WHAT YOU ARE ASKED TO DO – In your copy, leave out the pictures and reproduce the listing below exactly.

- - -

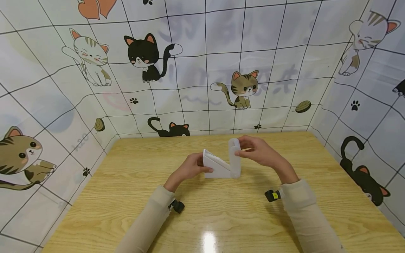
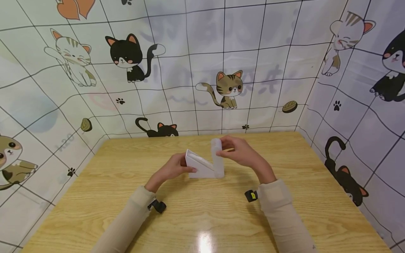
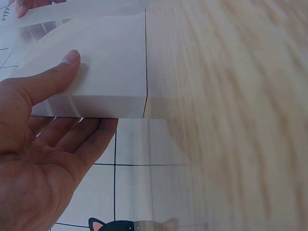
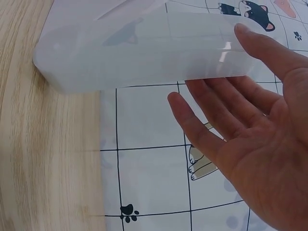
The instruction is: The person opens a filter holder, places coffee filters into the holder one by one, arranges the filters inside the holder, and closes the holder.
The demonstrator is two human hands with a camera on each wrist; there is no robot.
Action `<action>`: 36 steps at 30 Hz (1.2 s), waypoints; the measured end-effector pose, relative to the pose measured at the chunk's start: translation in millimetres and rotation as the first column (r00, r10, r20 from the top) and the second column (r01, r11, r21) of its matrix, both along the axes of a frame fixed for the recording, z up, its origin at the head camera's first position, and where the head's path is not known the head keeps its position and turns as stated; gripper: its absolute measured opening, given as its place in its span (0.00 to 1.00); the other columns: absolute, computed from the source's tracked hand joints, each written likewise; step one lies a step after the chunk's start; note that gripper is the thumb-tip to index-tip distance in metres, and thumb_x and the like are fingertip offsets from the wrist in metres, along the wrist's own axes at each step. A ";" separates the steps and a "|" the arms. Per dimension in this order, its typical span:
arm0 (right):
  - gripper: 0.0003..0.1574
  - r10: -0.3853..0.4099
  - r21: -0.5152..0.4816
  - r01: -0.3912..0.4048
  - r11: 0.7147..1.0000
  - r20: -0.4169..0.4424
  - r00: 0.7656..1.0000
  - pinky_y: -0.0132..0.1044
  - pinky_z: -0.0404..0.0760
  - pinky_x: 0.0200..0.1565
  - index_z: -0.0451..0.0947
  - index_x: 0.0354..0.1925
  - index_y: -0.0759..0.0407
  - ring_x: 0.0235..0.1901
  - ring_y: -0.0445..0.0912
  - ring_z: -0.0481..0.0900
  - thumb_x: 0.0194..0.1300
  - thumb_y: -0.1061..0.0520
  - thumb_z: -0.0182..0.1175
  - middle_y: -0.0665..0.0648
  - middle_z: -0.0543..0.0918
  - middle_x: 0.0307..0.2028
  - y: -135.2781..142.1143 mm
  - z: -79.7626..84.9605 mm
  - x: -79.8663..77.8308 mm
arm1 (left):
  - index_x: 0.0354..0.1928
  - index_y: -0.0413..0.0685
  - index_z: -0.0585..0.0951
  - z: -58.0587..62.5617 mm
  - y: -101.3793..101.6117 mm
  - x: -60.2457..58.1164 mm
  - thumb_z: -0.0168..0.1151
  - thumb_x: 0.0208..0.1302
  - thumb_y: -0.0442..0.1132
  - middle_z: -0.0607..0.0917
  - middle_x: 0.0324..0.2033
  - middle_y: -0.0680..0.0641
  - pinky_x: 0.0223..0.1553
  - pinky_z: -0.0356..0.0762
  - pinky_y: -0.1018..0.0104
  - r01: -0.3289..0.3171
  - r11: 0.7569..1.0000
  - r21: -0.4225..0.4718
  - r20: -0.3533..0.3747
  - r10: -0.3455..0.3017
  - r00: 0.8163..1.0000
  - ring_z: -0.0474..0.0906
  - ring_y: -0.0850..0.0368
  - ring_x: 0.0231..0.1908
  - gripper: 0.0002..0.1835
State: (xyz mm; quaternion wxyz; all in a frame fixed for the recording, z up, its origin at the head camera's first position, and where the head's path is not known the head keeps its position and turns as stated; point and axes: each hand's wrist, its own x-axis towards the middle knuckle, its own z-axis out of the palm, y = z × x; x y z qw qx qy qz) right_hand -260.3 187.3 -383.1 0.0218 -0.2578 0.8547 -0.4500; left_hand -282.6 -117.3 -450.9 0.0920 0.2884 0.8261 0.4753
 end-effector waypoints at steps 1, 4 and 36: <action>0.25 0.000 -0.001 0.000 1.000 0.000 1.000 0.58 0.81 0.59 0.76 0.63 0.59 0.58 0.58 0.83 0.72 0.53 0.67 0.62 0.85 0.55 -0.6 -0.1 0.1 | 0.58 0.42 0.82 -0.2 0.0 -0.1 0.73 0.64 0.33 0.89 0.50 0.39 0.45 0.86 0.64 0.001 1.000 0.002 0.000 -0.001 1.000 0.89 0.53 0.44 0.21; 0.26 -0.003 0.007 0.003 1.000 -0.002 1.000 0.58 0.81 0.60 0.76 0.64 0.59 0.58 0.57 0.83 0.72 0.53 0.67 0.61 0.85 0.56 -2.1 -0.7 0.3 | 0.58 0.42 0.82 -0.8 -0.1 -0.6 0.74 0.64 0.34 0.89 0.50 0.39 0.45 0.86 0.63 0.005 1.000 0.010 0.002 -0.005 1.000 0.89 0.52 0.45 0.21; 0.30 0.036 0.024 -0.037 0.999 0.026 0.999 0.58 0.81 0.61 0.74 0.67 0.59 0.59 0.58 0.82 0.72 0.52 0.67 0.61 0.84 0.57 -16.7 -4.2 2.7 | 0.56 0.35 0.81 30.4 2.2 21.4 0.72 0.64 0.29 0.89 0.47 0.34 0.43 0.86 0.64 0.024 0.999 0.031 -0.002 -0.023 1.000 0.89 0.52 0.42 0.19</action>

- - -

SOLUTION TO THE PROBLEM –
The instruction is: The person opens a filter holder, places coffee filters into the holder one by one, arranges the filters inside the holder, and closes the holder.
The demonstrator is two human hands with a camera on each wrist; there is no robot.
Action `<action>`: 36 steps at 30 Hz (1.2 s), waypoints; the measured end-effector pose, relative to the pose measured at the chunk's start: translation in millimetres and rotation as the first column (r00, r10, r20 from the top) and the second column (r01, r11, r21) of its matrix, both along the axes of a frame fixed for the recording, z up, its origin at the head camera's first position, and where the head's path is not known the head keeps its position and turns as stated; gripper: its absolute measured opening, given as its place in its span (0.00 to 1.00); the other columns: absolute, computed from the source's tracked hand joints, each written likewise; step one lies a step after the chunk's start; note that gripper is the thumb-tip to index-tip distance in metres, and thumb_x and the like are fingertip offsets from the wrist in metres, along the wrist's own axes at each step. A ";" separates the steps and a "|" the arms. Per dimension in this order, its typical span:
arm0 (right):
  - gripper: 0.0003..0.1574
  - r10: -0.3853..0.4099
  - r21: -0.5152..0.4816
  - r01: -0.3912..0.4048
  - r11: 0.7147..1.0000
  - r20: -0.4169..0.4424
  - r00: 0.7656..1.0000
  - pinky_y: -0.0132..0.1044
  - pinky_z: -0.0404..0.0760
  - pinky_x: 0.0200..0.1565
  - index_z: -0.0451..0.0947
  - index_x: 0.0354..0.1925
  - index_y: -0.0759..0.0407
  - ring_x: 0.0235..0.1901
  - ring_y: -0.0445..0.0912
  - ring_z: -0.0481..0.0900
  - thumb_x: 0.0194..0.1300
  - thumb_y: -0.1061..0.0520
  - thumb_z: -0.0182..0.1175
  - middle_y: -0.0665..0.0648
  - middle_z: -0.0543..0.0918
  - middle_x: 0.0307..0.2028
  - y: -135.2781..142.1143 mm
  - z: -79.7626..84.9605 mm
  - x: -79.8663..77.8308 mm
arm1 (left):
  - index_x: 0.0354..0.1928
  - index_y: -0.0413..0.0685
  - index_z: -0.0585..0.0951
  - z: -58.0587..62.5617 mm
  - y: -101.3793..101.6117 mm
  - x: -60.2457..58.1164 mm
  - thumb_z: -0.0168..0.1151
  - thumb_x: 0.0208..0.1302
  - thumb_y: -0.0442..0.1132
  - middle_z: -0.0607..0.0917
  - middle_x: 0.0324..0.2033
  - middle_y: -0.0680..0.0641
  - pinky_x: 0.0223..0.1553
  - pinky_z: -0.0356..0.0762
  - pinky_y: -0.1018..0.0104
  - r01: -0.3289..0.3171
  - r11: 0.7569..1.0000
  - r21: -0.4225..0.4718
  - r20: -0.3533..0.3747
  - r10: -0.3455..0.3017
  - r00: 0.8163..1.0000
  - ring_z: -0.0474..0.0906
  - ring_y: -0.0850..0.0368
  - ring_x: 0.0231..0.1908
  - gripper: 0.0002..0.1835
State: (xyz mm; quaternion wxyz; all in a frame fixed for the recording, z up, its origin at the head camera's first position, and where the head's path is not known the head keeps its position and turns as stated; point and axes: each hand's wrist, its own x-axis towards the middle knuckle, its own z-axis out of the palm, y = z × x; x y z qw qx qy qz) right_hand -260.3 187.3 -383.1 0.0218 -0.2578 0.8547 -0.4500; left_hand -282.6 -117.3 -450.9 0.0920 0.2884 0.8261 0.4753
 end-effector waypoints at steps 1, 4 and 36: <action>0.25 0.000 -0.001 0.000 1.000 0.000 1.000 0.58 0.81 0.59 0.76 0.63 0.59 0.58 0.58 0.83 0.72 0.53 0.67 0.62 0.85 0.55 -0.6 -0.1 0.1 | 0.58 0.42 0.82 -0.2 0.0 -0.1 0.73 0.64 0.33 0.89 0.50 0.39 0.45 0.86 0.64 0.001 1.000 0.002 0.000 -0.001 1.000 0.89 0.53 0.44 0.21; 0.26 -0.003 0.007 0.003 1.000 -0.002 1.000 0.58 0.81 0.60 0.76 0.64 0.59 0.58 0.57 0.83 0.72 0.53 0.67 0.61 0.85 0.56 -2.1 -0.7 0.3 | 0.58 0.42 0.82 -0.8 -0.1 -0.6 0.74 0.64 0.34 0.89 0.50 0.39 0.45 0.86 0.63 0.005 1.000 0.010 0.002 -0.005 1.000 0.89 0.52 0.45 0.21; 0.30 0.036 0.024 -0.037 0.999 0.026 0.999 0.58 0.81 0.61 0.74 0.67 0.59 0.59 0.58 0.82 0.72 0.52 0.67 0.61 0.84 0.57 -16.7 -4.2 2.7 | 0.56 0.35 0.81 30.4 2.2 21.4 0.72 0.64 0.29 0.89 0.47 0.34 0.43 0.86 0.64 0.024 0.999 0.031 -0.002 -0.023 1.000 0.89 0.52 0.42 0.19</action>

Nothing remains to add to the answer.